In the final two chapters, Huzzey explores an interesting and often contested topic of Victorian antislavery and British imperial ventures.  He argues that imperialism was actually linked to antislavery sentiment.  “Anti-slavery ideologies,” Huzzey writes, “were one of the principal ways that commercial, strategic, spiritual, and moral objectives could be combined.  Anti-slavery helped create commercial interests; anti-slavery translated commercial interests into national interests; anti-slavery was a principal public expression of imperial enthusiasm” (176).  Although Huzzey presents strong evidence to support his claim, this section left me with a larger question: If antislavery sentiment was used in so many different ways, does it lose value and become a meaningless idea.  I believe Huzzey would say no and argue that antislavery was more than an ideology; it was a belief system that Britons used to achieve various goals.  If true, I am then curious about how British people negotiated or prioritized their needs based on their understanding of Victorian antislavery.  What did it mean when someone like Joseph Sturge used one version of antislavery to support his pacifist approach to ending the slave trade, and later used a different version of antislavery to threaten conservative MPs with African rebellion, if they remained under the apprenticeship system (see pages 65 and 66 for this paradox)?  Huzzey, unfortunately, does not explore this issue.

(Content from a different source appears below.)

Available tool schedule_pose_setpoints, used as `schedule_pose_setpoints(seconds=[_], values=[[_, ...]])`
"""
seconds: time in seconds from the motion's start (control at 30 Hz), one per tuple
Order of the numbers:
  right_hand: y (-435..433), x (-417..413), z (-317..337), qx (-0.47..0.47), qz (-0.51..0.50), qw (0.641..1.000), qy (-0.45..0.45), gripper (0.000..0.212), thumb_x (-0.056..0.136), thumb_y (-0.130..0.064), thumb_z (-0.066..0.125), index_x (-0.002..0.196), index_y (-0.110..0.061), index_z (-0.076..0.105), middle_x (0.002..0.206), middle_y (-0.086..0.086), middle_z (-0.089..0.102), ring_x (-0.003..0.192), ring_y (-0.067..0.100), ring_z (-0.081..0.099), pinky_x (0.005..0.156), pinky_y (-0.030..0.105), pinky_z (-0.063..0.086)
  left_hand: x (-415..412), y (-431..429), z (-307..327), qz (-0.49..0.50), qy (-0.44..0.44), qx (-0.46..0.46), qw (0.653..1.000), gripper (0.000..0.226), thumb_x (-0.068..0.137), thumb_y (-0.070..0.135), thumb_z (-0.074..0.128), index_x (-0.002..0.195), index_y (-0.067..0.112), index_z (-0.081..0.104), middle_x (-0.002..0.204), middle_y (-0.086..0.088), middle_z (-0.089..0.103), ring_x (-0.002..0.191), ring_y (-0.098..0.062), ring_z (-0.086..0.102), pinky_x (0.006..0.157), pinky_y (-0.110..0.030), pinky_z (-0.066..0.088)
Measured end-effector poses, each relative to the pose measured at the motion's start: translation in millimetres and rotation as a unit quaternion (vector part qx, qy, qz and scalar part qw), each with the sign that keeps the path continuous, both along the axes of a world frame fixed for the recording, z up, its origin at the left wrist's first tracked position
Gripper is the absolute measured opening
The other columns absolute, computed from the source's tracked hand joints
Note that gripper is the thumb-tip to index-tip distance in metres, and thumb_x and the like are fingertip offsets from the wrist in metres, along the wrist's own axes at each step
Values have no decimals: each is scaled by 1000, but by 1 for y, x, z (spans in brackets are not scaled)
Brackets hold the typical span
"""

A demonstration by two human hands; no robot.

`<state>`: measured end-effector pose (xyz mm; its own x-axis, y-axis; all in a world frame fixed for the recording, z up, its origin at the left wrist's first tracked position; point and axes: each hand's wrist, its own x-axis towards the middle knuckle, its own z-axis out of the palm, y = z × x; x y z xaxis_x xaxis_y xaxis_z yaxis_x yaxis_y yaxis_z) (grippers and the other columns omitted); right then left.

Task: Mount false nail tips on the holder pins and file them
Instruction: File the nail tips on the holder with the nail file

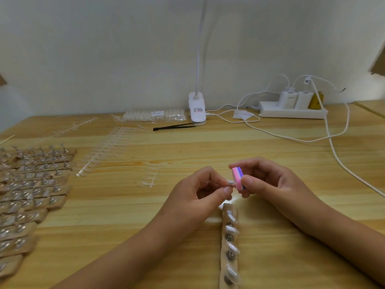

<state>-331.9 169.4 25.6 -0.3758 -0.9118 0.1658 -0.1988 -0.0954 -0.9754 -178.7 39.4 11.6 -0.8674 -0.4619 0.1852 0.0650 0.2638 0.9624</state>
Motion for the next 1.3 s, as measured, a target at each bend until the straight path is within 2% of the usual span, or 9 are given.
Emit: schedule_pose_setpoints(seconds=[0.2,0.4,0.57,0.7,0.83,1.03,1.13,1.23,1.3], values=[[-1,1,-2,-3,-15,1000,-3,34,74,-23,75,107,-17,68,89,8,72,81,10,68,75,21,55,0,1,0,12,-3,-10,1000,9,91,18,68,84,20,64,83,2,74,84,-15,69,79,-25,53],[-1,2,-1,-2,-5,1000,-4,33,77,-23,75,109,-17,68,92,6,74,83,9,69,76,19,54,1,1,1,13,-3,0,1000,7,91,18,67,86,16,63,84,1,74,85,-17,69,77,-22,52],[2,2,1,4,28,1000,2,33,82,-24,72,114,-19,69,90,0,74,81,7,68,77,17,52,1,1,-1,17,-6,-9,1000,12,92,18,66,83,26,66,85,4,74,85,-10,70,77,-21,53],[0,0,0,-7,-2,1000,-8,33,85,-21,72,116,-18,65,89,2,73,78,8,68,75,17,52,0,1,-3,32,-5,-26,999,14,93,19,66,86,32,69,88,3,72,87,-14,68,80,-25,53],[1,1,2,-1,14,1000,1,38,78,-21,73,114,-16,62,90,-1,72,79,10,68,75,20,54,0,1,-4,35,-3,-37,999,13,93,21,66,92,33,72,92,1,71,89,-17,68,83,-32,54],[0,1,2,-19,-9,1000,-12,36,78,-19,78,110,-15,63,85,1,71,79,10,67,75,19,53,0,0,-5,35,4,-42,999,11,91,25,68,92,36,69,90,8,72,90,-10,68,82,-23,54],[0,2,1,-5,11,1000,-2,35,77,-22,75,110,-20,64,89,-1,72,85,11,69,77,18,53,0,0,-5,33,9,-43,998,8,90,28,68,91,36,69,90,5,71,89,-14,67,82,-29,55],[-2,0,0,-12,-20,1000,-15,37,75,-24,82,108,-25,66,94,0,72,92,15,68,80,19,53,0,-1,-5,33,16,-36,999,9,89,27,70,88,36,69,89,1,71,88,-19,67,81,-33,54],[-1,-1,1,-9,-1,1000,-25,35,75,-25,80,107,-28,67,95,-1,72,89,12,69,77,18,53,0,-2,-6,35,20,-36,999,9,89,27,71,86,35,69,87,3,70,87,-18,67,80,-33,54]])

Richard Huzzey’s Freedom Burning has changed our understanding of Victorian antislavery.  He proves that “the transformation of Britain into an anti-slavery nation…was a messy, bloody, and confused process,” which created disagreements, discord, and divergence amongst the Britons (203).  Unlike previous historians, however, he did not accept the idea that antislavery was losing authority in the Victorian period, but showed that antislavery sentiment continued to thrive in the Empire, just in many different forms.